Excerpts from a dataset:

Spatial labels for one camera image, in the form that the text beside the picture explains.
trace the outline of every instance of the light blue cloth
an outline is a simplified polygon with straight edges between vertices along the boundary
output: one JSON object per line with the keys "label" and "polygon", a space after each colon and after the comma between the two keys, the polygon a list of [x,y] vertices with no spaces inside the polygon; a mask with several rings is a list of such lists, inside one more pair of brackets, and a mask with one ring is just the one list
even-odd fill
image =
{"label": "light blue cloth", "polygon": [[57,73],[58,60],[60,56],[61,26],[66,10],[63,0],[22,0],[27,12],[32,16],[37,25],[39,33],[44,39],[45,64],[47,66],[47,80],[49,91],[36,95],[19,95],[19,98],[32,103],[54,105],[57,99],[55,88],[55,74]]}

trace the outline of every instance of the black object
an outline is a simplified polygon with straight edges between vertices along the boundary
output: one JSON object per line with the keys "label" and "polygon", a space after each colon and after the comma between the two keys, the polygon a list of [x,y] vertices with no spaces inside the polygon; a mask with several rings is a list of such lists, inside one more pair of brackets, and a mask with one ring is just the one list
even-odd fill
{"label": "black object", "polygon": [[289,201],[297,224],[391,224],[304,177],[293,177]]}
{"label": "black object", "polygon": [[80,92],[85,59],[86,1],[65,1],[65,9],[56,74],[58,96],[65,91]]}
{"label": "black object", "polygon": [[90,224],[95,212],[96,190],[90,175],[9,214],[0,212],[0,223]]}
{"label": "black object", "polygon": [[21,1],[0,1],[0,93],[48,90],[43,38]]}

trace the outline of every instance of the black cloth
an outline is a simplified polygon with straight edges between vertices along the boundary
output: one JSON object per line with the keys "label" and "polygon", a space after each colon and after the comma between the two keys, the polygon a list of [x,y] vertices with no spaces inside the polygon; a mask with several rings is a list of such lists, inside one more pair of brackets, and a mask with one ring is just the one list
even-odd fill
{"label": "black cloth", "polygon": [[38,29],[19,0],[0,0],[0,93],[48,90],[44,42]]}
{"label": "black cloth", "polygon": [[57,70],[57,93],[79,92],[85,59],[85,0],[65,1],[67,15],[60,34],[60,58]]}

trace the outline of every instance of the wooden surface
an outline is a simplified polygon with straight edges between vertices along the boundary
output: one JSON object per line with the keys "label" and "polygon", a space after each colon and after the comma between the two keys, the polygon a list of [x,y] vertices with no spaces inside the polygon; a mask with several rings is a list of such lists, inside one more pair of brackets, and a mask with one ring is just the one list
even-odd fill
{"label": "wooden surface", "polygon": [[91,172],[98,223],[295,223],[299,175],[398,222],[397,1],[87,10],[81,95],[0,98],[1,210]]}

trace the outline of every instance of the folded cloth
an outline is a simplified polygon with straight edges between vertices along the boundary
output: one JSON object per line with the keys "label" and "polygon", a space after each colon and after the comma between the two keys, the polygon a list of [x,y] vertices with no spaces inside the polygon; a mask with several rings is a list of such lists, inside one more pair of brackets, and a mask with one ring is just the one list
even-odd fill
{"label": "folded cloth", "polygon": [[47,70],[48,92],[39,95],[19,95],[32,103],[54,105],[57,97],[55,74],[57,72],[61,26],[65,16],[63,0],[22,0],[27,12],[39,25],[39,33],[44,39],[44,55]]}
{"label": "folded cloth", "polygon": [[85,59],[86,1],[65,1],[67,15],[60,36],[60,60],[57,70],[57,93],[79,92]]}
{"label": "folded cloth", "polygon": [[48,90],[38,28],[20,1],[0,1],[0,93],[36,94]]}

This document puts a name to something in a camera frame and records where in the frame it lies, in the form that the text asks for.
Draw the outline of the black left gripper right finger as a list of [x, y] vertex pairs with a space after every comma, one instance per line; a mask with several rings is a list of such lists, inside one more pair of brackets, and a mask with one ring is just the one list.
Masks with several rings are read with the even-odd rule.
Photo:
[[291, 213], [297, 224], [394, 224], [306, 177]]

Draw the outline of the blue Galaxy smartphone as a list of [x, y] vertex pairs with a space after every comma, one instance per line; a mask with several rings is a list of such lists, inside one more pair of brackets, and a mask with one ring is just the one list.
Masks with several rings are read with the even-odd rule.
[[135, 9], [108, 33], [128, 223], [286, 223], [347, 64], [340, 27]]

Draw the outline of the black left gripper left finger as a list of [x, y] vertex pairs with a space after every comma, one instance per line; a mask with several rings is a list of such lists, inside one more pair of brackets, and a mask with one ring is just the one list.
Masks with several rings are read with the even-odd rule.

▸ Exercise directions: Return the lines of the records that include the string "pairs".

▸ Answer to the exercise:
Draw the outline of the black left gripper right finger as a list of [x, y] vertex pairs with a space after every comma, one instance per line; a mask with several rings is a list of such lists, inside one more pair of brackets, and a mask with one ring is just the one list.
Draw the outline of the blue Galaxy smartphone as a list of [x, y] vertex pairs with a space after every comma, one instance per line; a mask with several rings is a list of such lists, inside one more pair of brackets, and a mask with one ring is just the one list.
Draw the outline of the black left gripper left finger as a list of [x, y] vertex pairs with a space after every comma, one instance per line; a mask with several rings is a list of such lists, inside one more pair of brackets, and a mask with one ring is just the one list.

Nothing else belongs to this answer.